Finally, to address RQ7, where we explore the existence of differences among our control groups (random and focused control users), we observed that the focused control group had three times more organizations’ accounts than the random control group. We also noticed that the main differences among these groups were found in linguistic attributes, especially for focused control users that were characterized by the use of a reduced number of swearing terms and more anorexia-related vocabulary terms. These findings complement our prior assumptions that focused control users were mostly organizations, specialists, and clinicians, corresponding to a prorecovery community [6,17,18].

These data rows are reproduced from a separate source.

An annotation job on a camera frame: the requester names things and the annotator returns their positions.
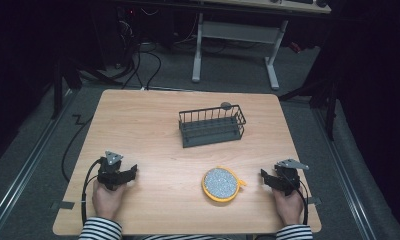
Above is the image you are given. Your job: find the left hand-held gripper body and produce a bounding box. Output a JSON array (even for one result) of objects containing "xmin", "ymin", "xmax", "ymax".
[{"xmin": 97, "ymin": 150, "xmax": 133, "ymax": 192}]

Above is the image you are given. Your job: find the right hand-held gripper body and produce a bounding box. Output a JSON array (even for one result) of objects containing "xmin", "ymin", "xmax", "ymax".
[{"xmin": 273, "ymin": 158, "xmax": 311, "ymax": 197}]

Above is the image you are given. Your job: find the round yellow grey sponge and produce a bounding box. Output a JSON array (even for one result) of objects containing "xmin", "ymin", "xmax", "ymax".
[{"xmin": 201, "ymin": 165, "xmax": 248, "ymax": 204}]

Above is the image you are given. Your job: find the dark grey wire basket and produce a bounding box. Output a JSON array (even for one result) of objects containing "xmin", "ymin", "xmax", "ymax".
[{"xmin": 178, "ymin": 104, "xmax": 248, "ymax": 149}]

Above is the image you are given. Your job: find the person's right hand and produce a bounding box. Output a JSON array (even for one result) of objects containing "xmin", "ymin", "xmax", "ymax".
[{"xmin": 271, "ymin": 188, "xmax": 305, "ymax": 227}]

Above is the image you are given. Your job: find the person's left hand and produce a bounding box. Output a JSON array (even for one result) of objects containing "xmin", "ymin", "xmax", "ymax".
[{"xmin": 91, "ymin": 180, "xmax": 128, "ymax": 222}]

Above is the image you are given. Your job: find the black tripod stand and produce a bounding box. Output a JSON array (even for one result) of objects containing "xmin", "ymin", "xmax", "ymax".
[
  {"xmin": 50, "ymin": 54, "xmax": 124, "ymax": 120},
  {"xmin": 278, "ymin": 74, "xmax": 339, "ymax": 142}
]

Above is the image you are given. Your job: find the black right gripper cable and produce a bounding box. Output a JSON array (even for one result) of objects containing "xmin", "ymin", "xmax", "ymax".
[{"xmin": 286, "ymin": 171, "xmax": 310, "ymax": 226}]

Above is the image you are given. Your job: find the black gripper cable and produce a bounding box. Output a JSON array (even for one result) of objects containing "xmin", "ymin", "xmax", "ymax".
[
  {"xmin": 80, "ymin": 158, "xmax": 104, "ymax": 226},
  {"xmin": 286, "ymin": 171, "xmax": 310, "ymax": 226}
]

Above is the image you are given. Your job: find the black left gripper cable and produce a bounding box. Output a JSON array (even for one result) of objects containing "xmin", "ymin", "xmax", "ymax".
[{"xmin": 80, "ymin": 158, "xmax": 104, "ymax": 226}]

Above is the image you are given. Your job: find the black floor cable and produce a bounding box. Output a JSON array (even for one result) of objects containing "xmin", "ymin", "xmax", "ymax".
[{"xmin": 61, "ymin": 114, "xmax": 94, "ymax": 183}]

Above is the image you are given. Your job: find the metal floor rail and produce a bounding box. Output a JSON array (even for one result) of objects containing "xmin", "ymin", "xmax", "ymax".
[
  {"xmin": 311, "ymin": 106, "xmax": 379, "ymax": 240},
  {"xmin": 0, "ymin": 88, "xmax": 81, "ymax": 231}
]

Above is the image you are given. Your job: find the bundle of black cables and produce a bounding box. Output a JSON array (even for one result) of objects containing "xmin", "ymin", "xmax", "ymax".
[{"xmin": 116, "ymin": 6, "xmax": 164, "ymax": 91}]

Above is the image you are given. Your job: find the white metal frame desk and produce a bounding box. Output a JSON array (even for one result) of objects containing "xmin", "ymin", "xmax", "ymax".
[{"xmin": 116, "ymin": 0, "xmax": 332, "ymax": 91}]

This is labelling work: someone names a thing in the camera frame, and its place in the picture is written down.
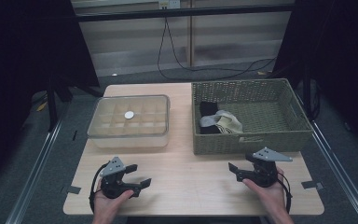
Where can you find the black tape strip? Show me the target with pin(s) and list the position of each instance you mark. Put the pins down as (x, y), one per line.
(75, 135)

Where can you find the black metal stand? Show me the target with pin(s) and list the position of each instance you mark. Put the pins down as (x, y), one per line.
(52, 105)

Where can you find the beige vertical post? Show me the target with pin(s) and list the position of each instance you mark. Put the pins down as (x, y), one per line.
(191, 37)

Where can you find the yellow tape scrap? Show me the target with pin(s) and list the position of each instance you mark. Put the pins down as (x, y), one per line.
(42, 106)

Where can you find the cream sock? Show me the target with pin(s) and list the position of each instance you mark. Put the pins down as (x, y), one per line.
(231, 124)

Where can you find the metal floor rail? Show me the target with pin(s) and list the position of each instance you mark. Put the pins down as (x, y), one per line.
(34, 180)
(338, 168)

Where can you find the black sock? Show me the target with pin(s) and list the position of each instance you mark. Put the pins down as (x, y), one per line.
(208, 108)

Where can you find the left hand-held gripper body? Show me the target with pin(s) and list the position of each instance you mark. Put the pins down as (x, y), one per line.
(113, 183)

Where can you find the green woven basket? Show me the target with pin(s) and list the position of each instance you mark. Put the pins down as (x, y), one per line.
(261, 118)

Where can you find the grey tape piece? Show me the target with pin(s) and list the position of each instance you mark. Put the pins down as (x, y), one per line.
(73, 189)
(312, 184)

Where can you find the black curtain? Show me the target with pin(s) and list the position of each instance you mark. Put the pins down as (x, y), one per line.
(18, 62)
(338, 62)

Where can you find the black horizontal bar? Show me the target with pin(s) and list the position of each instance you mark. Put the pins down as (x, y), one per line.
(183, 12)

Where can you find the person's right hand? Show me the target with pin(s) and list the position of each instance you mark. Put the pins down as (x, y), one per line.
(270, 199)

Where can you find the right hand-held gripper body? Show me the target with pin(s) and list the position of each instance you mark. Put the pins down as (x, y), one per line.
(265, 172)

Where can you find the cream divided storage box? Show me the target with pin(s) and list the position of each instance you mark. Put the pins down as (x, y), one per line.
(127, 142)

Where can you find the white wall outlet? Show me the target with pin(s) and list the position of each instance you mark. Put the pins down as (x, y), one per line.
(169, 3)

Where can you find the clear plastic lid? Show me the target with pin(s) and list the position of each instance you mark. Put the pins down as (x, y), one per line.
(146, 107)

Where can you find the person's left hand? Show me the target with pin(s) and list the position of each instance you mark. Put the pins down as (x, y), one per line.
(105, 207)

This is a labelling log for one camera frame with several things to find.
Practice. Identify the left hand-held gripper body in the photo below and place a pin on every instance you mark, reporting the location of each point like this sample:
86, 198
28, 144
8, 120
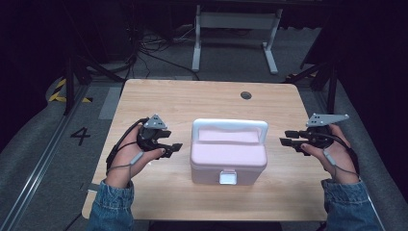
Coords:
150, 136

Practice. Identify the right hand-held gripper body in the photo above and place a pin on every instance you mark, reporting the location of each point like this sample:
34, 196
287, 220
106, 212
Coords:
319, 136

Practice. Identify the person's left hand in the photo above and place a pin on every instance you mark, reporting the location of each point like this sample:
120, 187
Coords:
126, 160

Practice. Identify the person's right hand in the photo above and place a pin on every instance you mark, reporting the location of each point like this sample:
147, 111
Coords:
343, 160

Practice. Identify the black tripod stand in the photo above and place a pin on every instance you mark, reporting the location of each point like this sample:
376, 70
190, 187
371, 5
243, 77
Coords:
69, 86
332, 89

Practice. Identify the aluminium floor rail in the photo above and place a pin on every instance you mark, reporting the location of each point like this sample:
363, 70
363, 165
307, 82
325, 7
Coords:
41, 160

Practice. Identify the white metal stand frame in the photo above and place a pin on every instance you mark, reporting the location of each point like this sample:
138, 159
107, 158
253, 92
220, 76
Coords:
236, 20

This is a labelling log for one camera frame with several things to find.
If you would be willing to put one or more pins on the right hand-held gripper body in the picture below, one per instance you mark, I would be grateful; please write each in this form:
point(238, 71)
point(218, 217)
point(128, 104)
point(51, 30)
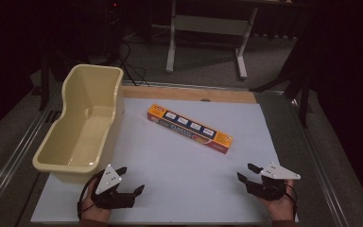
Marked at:
point(272, 183)

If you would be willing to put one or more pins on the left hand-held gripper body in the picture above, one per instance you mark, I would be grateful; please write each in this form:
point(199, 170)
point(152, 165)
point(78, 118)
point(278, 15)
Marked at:
point(108, 183)

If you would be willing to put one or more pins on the cream plastic bin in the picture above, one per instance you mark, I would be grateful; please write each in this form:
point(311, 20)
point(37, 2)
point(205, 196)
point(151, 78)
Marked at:
point(85, 126)

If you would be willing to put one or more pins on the long orange cardboard box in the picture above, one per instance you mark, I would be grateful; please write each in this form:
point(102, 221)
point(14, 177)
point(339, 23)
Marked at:
point(189, 127)

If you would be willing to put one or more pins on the person's right hand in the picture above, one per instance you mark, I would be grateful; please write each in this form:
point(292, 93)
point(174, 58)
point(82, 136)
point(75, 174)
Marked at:
point(280, 206)

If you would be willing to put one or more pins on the person's left hand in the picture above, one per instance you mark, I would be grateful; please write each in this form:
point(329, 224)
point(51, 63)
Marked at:
point(96, 211)

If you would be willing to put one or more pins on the black tripod stand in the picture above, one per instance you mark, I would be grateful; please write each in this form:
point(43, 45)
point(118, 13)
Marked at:
point(296, 78)

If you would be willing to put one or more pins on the black metal stand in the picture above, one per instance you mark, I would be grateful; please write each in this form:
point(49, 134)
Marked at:
point(44, 85)

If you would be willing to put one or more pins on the dark computer tower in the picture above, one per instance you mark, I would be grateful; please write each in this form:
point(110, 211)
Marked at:
point(113, 28)

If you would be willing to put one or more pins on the silver metal rail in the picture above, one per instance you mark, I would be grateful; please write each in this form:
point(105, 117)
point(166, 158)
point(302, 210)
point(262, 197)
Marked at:
point(15, 151)
point(321, 170)

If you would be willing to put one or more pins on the white metal desk frame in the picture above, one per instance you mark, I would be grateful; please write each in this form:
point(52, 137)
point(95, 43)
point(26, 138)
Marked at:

Given our findings, another relevant aspect to discuss is the indirect and unintended role of social platforms in the promotion of harmful content among users with and without EDs. A previous study [68] reported significant decreases in caloric intake among people exposed to pro-ED websites between preexposure and postexposure. As recommender systems are designed, users with AN are likely to be recommended to follow users similar to them (other AN users), and we believe that this indirectly contributes to the reinforcement of unhealthy habits. Tools that are aware of these risks must thus be developed.

Limitations

The analyses performed in this study present certain limitations that are mainly given by the structure of the social platform analyzed, which does not provide explicit information regarding elements relevant to our analysis, such as the location, age, gender, or medical records of users. This is the main reason that has led us to infer information based on the analysis of the users’ posts; therefore, the accuracy of our results is limited to the performance of the tools we have applied. This applies to the demographical features inferred (age groups and gender); the analysis of elements that are related to the signs and symptoms of anorexia (terms related to risk factors and AN-related vocabulary); image analysis tools; and the inference of aspects that involve the location of the user, such as the weekend tweet count ratio and the sleep period tweeting ratio. This last feature is calculated in a way that overcomes the issue of not knowing the difference in the posting time according to the user’s time zone. This aspect is also an issue regarding the tweeting frequency in different periods of the year, as the seasons change according to the location of users. In this sense, a Spanish variant classifier could be useful to distinguish users from different locations; however, this would still be insufficient for the cases of migrants.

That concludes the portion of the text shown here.